By AKIYOSHI ABE/ Staff Writer
January 17, 2022 at 17:57 JST
Public health officials in Tokyo’s Minato Ward make calls to COVID-19 patients at home in August 2021. (Yosuke Fukudome)
At least 202 people died of COVID-19 at their homes during the “fifth wave” of infections in August and September last year, the health ministry said, and a number of the deaths were preventable.
The Ministry of Health, Labor and Welfare had instructed prefectures to collect fifth-wave infection data from municipalities in December last year. The ministry announced the results at a Jan. 13 meeting of its experts’ panel on the COVID-19 pandemic.
A total of 132 people, or 65 percent of the 202, died when recovering from COVID-19 at their homes, while COVID-19 was confirmed in 70 people, or 35 percent, after their deaths at home.
Over half the 202 people, or 55 percent, were in their 50s or younger.
Three percent were in their 20s, 8 percent in their 30s, 16 percent in their 40s, 28 percent in their 50s, 18 percent in their 60s, and 27 percent in their 70s or older.
Sixty-nine percent, or 139 people, were male.
Around 66 percent of the 202 people had not received a single COVID-19 vaccine dose, while 9 percent had been jabbed once, and 6 percent were fully vaccinated with two doses.
The vaccine histories were unknown for 19 percent of the 202.
The ministry also collected data on COVID-19 symptoms shown by the 202 people immediately before their deaths.
Thirty-seven percent of them had mild symptoms or were asymptomatic, while 3 percent were showing moderate symptoms, in which they suffered from low oxygen saturation levels in their blood due to pneumonia.

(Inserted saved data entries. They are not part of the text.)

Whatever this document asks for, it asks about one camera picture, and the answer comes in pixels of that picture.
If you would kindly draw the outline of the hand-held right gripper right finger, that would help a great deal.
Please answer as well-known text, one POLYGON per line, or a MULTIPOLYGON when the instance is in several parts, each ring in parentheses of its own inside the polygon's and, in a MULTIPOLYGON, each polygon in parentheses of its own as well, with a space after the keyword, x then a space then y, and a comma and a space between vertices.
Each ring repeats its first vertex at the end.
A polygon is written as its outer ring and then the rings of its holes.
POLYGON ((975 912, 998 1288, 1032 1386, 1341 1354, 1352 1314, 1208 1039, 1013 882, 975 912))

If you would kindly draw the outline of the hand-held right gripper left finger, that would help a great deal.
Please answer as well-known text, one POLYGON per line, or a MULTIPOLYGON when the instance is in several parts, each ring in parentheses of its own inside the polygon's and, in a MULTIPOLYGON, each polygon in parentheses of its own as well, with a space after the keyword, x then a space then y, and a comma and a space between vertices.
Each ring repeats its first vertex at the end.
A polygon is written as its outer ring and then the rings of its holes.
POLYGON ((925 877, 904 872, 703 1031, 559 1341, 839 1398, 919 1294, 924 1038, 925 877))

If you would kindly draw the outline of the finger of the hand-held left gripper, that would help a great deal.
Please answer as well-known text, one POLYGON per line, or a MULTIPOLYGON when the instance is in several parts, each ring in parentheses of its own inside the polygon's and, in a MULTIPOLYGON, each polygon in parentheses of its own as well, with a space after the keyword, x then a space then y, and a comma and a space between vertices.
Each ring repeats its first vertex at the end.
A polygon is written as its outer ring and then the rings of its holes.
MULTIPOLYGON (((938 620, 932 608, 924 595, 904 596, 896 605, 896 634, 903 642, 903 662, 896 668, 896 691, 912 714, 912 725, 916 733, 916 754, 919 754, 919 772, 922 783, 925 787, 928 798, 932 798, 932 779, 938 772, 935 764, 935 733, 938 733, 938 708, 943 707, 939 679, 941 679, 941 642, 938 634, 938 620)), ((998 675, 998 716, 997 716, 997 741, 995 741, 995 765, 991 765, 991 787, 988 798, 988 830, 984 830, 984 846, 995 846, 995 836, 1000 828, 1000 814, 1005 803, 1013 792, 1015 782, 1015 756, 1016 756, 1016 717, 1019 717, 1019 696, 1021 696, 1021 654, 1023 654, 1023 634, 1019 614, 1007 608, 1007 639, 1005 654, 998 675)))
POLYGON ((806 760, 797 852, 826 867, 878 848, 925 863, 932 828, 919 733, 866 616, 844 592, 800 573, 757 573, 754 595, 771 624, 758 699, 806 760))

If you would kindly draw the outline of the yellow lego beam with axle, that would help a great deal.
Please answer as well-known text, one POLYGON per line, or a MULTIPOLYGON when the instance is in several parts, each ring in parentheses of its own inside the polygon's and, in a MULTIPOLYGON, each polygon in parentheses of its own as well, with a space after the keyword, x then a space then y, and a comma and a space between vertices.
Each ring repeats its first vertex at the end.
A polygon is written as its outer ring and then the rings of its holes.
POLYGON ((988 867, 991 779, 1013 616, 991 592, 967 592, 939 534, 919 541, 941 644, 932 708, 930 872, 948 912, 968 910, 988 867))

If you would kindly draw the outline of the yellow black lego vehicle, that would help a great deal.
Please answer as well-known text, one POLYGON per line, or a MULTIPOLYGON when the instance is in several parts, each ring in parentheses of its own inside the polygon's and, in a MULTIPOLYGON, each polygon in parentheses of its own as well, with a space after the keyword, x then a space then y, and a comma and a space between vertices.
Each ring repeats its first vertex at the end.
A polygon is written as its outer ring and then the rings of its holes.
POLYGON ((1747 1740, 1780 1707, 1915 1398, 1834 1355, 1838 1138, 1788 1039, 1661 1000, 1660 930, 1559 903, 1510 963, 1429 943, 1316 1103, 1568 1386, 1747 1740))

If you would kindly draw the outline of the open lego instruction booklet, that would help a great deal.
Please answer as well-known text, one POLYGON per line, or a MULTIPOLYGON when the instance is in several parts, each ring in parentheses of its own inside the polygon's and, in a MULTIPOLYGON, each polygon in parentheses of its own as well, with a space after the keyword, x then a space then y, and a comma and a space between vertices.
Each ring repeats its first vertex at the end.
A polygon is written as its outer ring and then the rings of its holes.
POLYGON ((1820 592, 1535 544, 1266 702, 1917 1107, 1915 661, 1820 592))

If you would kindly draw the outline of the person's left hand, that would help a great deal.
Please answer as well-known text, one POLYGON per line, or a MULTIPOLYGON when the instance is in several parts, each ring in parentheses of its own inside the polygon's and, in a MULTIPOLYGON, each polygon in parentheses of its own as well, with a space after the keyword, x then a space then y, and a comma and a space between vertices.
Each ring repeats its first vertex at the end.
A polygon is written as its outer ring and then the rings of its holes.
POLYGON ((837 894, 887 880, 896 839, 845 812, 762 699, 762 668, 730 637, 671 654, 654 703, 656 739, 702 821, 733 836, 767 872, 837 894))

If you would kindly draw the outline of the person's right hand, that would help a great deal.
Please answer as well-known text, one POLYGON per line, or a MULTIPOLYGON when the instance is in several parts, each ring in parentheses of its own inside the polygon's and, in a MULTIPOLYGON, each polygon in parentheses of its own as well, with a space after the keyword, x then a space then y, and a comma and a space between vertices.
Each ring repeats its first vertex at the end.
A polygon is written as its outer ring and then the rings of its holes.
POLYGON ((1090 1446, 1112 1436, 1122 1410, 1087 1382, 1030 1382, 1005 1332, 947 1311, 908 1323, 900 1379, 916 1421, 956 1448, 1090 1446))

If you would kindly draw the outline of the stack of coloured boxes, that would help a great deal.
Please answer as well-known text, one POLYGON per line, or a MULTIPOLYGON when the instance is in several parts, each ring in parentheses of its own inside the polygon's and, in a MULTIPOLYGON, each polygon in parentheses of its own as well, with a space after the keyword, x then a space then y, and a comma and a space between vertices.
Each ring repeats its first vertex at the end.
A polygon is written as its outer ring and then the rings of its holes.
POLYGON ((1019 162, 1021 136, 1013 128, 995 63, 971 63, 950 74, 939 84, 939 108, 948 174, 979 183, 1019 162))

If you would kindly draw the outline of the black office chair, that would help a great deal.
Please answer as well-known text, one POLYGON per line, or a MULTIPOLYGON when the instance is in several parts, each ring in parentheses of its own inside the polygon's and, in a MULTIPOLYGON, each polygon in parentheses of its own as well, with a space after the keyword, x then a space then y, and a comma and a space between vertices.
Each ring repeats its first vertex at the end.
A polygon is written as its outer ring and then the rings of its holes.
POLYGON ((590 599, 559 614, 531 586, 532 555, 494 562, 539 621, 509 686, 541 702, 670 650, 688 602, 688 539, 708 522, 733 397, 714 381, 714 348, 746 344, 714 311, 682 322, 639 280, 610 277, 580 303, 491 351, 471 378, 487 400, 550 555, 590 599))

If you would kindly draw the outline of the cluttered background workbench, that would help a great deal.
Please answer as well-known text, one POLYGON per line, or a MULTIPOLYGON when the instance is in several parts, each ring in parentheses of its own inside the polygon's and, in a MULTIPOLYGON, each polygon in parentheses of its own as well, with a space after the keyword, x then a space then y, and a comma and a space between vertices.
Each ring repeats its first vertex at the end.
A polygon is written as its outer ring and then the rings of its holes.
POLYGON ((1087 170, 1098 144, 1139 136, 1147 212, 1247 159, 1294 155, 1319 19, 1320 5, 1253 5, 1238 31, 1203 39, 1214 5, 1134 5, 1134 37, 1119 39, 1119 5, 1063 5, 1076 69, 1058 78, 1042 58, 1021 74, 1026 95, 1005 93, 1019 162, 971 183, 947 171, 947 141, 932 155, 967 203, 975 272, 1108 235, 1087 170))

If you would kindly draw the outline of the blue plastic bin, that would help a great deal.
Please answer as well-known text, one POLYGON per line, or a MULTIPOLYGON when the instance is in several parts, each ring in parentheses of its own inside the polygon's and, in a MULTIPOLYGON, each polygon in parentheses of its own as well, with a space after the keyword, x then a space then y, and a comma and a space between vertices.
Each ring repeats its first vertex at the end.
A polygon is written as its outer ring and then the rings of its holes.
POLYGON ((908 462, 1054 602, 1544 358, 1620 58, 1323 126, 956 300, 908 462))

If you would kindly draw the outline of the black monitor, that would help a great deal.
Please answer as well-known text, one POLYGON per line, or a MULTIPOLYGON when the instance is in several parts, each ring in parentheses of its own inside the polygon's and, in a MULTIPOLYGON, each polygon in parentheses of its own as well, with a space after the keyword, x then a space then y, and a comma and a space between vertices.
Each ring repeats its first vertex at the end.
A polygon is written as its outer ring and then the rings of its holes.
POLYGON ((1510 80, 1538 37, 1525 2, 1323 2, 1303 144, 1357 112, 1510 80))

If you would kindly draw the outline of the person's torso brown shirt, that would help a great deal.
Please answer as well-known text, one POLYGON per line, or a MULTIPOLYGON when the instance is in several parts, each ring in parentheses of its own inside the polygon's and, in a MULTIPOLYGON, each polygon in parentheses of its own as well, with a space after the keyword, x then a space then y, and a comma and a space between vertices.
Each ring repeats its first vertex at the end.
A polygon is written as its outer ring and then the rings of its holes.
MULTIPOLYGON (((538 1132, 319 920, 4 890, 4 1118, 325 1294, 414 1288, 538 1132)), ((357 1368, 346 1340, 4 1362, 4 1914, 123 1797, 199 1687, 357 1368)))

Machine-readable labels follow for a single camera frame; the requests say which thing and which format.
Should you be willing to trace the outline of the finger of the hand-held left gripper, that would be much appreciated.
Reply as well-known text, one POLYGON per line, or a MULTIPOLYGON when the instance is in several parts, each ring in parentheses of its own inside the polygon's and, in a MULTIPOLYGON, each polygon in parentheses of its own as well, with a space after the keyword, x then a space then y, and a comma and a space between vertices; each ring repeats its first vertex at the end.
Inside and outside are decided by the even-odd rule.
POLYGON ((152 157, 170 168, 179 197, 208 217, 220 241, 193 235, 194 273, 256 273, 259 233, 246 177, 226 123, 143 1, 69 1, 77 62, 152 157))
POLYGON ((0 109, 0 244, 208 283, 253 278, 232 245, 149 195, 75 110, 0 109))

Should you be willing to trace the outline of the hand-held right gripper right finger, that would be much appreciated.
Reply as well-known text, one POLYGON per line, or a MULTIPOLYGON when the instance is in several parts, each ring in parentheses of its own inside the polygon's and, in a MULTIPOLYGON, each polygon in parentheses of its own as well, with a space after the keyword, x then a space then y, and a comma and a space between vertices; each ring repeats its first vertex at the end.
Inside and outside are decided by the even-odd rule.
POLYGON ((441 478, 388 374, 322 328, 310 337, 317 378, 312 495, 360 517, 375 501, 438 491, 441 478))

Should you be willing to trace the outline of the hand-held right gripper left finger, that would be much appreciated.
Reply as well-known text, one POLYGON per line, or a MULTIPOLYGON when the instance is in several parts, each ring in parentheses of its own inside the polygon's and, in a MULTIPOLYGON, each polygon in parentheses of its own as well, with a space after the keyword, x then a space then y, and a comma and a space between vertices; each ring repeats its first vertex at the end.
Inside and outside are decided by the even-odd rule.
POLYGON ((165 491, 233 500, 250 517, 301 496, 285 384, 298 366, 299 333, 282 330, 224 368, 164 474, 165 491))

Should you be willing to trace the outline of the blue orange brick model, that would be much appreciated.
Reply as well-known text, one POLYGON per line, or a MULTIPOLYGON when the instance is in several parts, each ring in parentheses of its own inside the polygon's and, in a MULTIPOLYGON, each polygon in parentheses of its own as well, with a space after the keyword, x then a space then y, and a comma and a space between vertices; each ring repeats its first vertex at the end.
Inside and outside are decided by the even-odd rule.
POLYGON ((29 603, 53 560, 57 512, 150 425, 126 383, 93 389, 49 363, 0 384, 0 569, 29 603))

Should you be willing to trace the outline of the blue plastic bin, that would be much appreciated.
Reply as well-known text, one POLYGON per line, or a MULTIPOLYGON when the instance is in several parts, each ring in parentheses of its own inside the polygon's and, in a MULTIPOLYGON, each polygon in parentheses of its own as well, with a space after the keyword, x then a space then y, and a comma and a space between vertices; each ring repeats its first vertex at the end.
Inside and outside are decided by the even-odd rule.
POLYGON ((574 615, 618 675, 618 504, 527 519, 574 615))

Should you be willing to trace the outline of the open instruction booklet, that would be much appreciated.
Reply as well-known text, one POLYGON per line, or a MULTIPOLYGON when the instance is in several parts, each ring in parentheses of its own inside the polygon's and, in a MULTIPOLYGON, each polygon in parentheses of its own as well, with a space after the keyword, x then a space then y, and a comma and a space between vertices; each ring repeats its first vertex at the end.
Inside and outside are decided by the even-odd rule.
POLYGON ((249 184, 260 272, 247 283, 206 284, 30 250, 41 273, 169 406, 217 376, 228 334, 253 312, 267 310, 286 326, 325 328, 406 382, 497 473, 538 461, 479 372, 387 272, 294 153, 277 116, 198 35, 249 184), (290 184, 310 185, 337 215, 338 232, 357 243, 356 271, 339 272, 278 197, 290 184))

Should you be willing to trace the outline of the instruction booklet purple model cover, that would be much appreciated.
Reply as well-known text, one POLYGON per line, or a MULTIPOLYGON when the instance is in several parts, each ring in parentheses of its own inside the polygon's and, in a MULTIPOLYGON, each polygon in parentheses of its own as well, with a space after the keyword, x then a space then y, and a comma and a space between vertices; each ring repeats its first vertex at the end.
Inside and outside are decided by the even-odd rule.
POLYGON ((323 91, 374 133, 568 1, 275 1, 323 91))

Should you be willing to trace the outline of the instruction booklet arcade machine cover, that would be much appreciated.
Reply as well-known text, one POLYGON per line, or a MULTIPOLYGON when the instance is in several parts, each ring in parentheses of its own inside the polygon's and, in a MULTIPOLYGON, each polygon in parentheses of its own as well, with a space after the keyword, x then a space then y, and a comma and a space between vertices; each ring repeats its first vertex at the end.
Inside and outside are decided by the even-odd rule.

Two percent of them were in serious condition, requiring ventilators or treatment in intensive care units.
For 58 percent of them, the symptoms just before their deaths were not known.
According to the data collected, public health offices and others could not conduct proper health observations of some of these people before they died. Public health offices at that time were under such enormous pressure from the wave of infections that health checks of at-home COVID-19 patients were often delayed.
In one case, a COVID-19 patient at home did not answer a call from a public health official for a health observation. The patient was found dead when the official went to the person’s home.
In another case, the public health office faced delays in locating a COVID-19 patient because that person was not at his or her home address.
And in another case, a hospital failed to inform a public health office that a patient had tested positive for COVID-19, so no health observations were conducted on that individual.
One patient was deemed not in need of hospitalization because of a lack of data on his or her oxygen saturation levels. That information was missing because the individual couldn’t use the pulse oximeter provided by local authorities at home.
Another patient went into cardiac arrest during the several hours it took to find a hospital with an available bed.
In other cases, the patients’ own decisions may have contributed to their deaths.
For example, one patient chose to recover at home, even though a public health office told the person to be hospitalized or to recuperate at a designated accommodation facility.
Another patient did not contact a public health office after a DIY antigen test returned a positive result.
The total number of deaths due to COVID-19 reported from Aug. 1 to Sep. 30 was almost 2,500.
The Delta variant of COVID-19, which spread in the fifth wave, was more likely to cause pneumonia even among younger people.
According to the Tokyo metropolitan government, 85 percent of the capital’s residents in their 70s or older were fully vaccinated by the end of August last year, meaning many older residents were protected by the vaccine’s ability to prevent infections or serious symptoms.
A smaller portion of younger residents in Tokyo were fully vaccinated by the end of August, including only around 40 percent of those in their 50s, according to the metropolitan government.